At the time oil was $60. There was no telling how high it could go. The aged scotch was flowing in celebration of good times - and even better times to come.

The conference was in New York City, but a few hundred oilmen from across the country came to celebrate, swap stories, and complain. About 9 out of 10 people in the room were wearing a three-piece suit and cowboy boot combination. Your editor was just another face in the crowd. But I was a face with a lot of questions and looking for a lot of answers.

It was a good time. More importantly, it was a good place to start. I wasn't going to jump in and start buying away after a single man's certainly somewhat exaggerated tale. But he had an idea and one which made sense. So I delved a bit deeper.
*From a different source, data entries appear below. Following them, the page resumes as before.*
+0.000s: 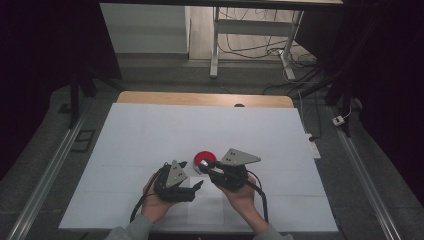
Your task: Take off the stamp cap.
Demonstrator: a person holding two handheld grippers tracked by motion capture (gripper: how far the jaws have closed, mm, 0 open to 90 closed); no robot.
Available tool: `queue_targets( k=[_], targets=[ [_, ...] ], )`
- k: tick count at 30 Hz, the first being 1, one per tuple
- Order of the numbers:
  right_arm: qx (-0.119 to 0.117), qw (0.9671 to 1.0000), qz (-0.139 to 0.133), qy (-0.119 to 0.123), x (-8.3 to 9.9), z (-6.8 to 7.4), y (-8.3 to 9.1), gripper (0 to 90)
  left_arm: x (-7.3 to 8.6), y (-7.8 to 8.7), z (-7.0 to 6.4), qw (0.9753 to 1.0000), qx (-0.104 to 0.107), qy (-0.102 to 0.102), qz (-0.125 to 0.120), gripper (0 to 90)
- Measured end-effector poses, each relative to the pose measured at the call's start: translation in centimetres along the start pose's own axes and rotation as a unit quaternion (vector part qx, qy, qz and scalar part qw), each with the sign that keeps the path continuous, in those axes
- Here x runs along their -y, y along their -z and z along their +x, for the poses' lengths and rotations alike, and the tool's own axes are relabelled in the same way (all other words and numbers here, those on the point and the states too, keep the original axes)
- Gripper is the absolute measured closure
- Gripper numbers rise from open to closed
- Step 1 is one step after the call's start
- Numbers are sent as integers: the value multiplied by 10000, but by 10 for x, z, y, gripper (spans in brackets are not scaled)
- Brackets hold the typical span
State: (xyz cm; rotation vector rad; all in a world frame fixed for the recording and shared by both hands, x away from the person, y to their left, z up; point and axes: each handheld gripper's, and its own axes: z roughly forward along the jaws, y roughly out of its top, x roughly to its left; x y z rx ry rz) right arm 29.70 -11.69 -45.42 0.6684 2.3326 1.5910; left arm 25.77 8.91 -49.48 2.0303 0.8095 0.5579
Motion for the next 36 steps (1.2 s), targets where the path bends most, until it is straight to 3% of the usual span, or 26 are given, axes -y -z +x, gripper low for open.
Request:
queue_targets(
  k=[36],
  targets=[
    [-5, 10000, -33, -27, 0, 2, -4, 752, -5, -12, -6, 9996, -219, -121, -102, 342]
  ],
)
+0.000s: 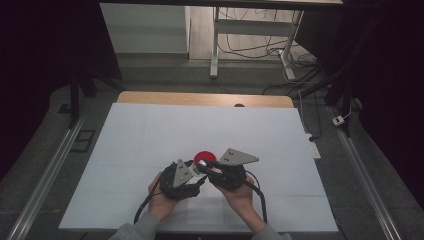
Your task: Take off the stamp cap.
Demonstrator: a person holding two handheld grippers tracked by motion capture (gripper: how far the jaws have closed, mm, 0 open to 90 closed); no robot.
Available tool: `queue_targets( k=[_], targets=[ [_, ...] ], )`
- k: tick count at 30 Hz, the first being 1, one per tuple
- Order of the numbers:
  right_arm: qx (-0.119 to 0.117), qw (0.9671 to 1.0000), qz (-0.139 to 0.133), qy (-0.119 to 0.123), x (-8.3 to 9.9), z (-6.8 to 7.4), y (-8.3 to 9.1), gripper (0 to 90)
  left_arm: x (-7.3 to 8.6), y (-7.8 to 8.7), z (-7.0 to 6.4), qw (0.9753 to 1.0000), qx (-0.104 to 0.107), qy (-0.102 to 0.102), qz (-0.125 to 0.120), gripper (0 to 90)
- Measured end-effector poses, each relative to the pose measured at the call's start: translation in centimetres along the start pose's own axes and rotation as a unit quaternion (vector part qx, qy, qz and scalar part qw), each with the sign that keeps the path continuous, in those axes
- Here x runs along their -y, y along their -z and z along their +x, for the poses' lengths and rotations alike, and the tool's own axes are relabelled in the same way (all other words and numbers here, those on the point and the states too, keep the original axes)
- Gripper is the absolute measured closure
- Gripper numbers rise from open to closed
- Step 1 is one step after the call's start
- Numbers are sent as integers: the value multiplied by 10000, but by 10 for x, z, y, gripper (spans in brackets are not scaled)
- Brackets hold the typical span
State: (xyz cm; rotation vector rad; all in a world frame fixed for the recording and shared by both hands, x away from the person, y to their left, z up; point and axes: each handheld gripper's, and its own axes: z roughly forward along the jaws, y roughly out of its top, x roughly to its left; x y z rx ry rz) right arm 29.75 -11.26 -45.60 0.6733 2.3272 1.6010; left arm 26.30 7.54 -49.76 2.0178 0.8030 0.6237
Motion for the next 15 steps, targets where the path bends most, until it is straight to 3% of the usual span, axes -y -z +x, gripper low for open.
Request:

It turns out our new friend wasn't the only person having problems tapping into his deep sea oil. Practically every oil company was. The deep sea oil service sector was backed up for years. Some companies had crews and equipment booked through 2011 (this was 2006) .

"Clearly there are some big problems, but who had the solution? That's where I want to have my money," I thought.

It turns out not too many companies did have a solution. There are four companies which made up 87% of the deep sea oil service market. It's a small club and the companies in it had huge "moats."

The industry was doing exceptionally well, too. The proof was the in the margins. Operating margins, one of the best indicator's of a company's true health, were steadily growing wider. Basically, these companies were getting more profit for every new dollar in sales. When sales are growing at a 30% clip, you can bet earnings are growing even faster.

We see great companies all the time, though. Not all of them are great stocks to own. Acergy (NASDAQ:ACGY), one of the four in the club, was underpriced considering it was booked out for years and steady profit growth was pretty much assured by customers like ExxonMobil and BP willing to pay any price for its services. This was a great company and great stock.

It returned a 150% in the next year and a half or so. Now, the situation has changed quite a bit. A few years, hundreds of billions of dollars in capital investment, and economic downturn have relieved a lot of the problems faced by the oil industry.